» **ASSIGNMENT**
In the data below, one line contains "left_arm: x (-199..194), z" and a later one contains "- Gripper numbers". Print both, with every line between them, exactly and alone.

» **COLLECTED MATERIAL**
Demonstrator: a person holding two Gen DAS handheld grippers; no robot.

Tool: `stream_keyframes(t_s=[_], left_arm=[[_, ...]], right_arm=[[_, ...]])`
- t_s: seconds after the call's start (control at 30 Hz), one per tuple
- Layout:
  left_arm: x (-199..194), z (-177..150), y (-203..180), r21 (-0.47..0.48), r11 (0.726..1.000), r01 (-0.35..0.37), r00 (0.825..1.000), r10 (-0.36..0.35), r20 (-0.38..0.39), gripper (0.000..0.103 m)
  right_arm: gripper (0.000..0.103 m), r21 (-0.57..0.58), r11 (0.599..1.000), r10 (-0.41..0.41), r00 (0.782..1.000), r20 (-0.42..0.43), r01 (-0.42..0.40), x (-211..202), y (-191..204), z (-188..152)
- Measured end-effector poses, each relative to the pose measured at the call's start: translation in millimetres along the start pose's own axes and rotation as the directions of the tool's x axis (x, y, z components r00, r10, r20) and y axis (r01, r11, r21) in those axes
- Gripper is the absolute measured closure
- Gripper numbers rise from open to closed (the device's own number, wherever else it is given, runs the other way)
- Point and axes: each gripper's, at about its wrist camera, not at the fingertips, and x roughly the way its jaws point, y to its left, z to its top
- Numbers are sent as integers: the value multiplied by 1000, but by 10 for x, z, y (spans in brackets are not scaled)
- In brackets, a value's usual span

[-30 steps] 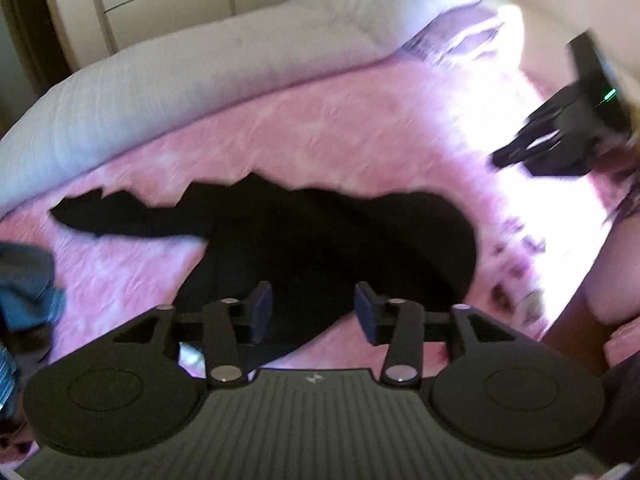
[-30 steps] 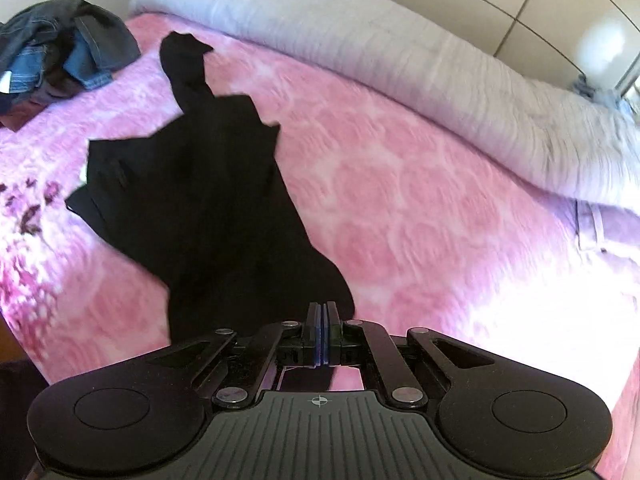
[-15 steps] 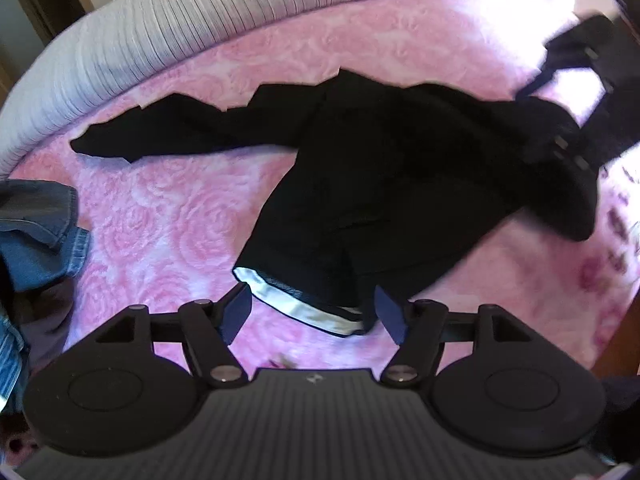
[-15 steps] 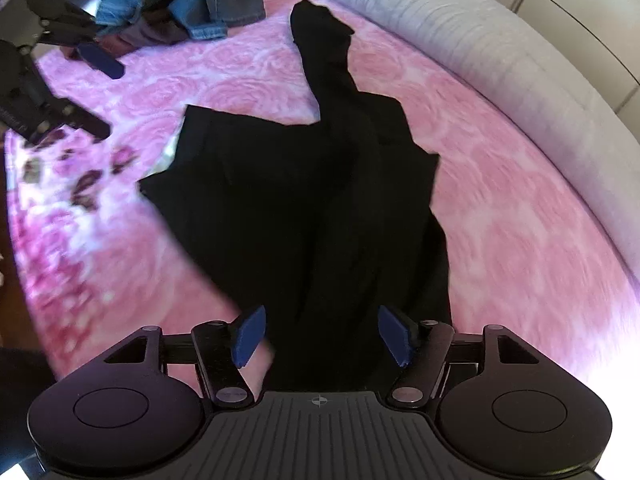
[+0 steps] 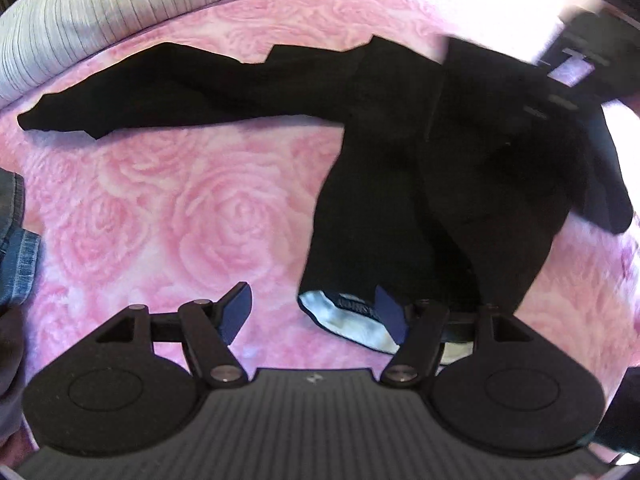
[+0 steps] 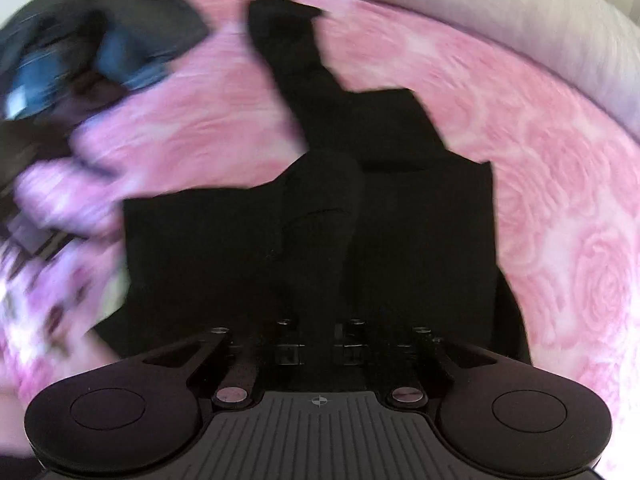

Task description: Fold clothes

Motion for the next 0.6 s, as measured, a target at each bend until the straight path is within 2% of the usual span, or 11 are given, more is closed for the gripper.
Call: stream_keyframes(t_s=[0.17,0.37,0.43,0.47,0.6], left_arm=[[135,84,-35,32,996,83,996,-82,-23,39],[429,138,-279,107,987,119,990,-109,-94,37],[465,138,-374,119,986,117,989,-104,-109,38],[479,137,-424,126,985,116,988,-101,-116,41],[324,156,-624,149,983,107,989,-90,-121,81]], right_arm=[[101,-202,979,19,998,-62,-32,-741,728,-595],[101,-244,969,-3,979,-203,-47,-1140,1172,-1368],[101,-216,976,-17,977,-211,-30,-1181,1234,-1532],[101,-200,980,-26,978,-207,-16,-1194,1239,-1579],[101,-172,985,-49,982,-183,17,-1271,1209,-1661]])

» **EXERCISE SOLUTION**
  left_arm: x (-199..194), z (-177..150), y (-203..180), r21 (-0.47..0.48), r11 (0.726..1.000), r01 (-0.35..0.37), r00 (0.825..1.000), r10 (-0.36..0.35), r20 (-0.38..0.39), gripper (0.000..0.103 m)
  right_arm: gripper (0.000..0.103 m), r21 (-0.57..0.58), r11 (0.599..1.000), r10 (-0.41..0.41), r00 (0.782..1.000), r20 (-0.42..0.43), r01 (-0.42..0.40), x (-211..202), y (-191..204), z (-188..152)
- Measured end-effector poses, each relative to the pose measured at the call's start: translation in millimetres along the start pose's own axes and rotation as the directions of the tool's x axis (x, y, z components r00, r10, r20) and y axis (r01, r11, r21) in those axes
- Gripper is the absolute measured closure
- Gripper numbers rise from open to closed (the device's own number, wherever else it is given, runs the other way)

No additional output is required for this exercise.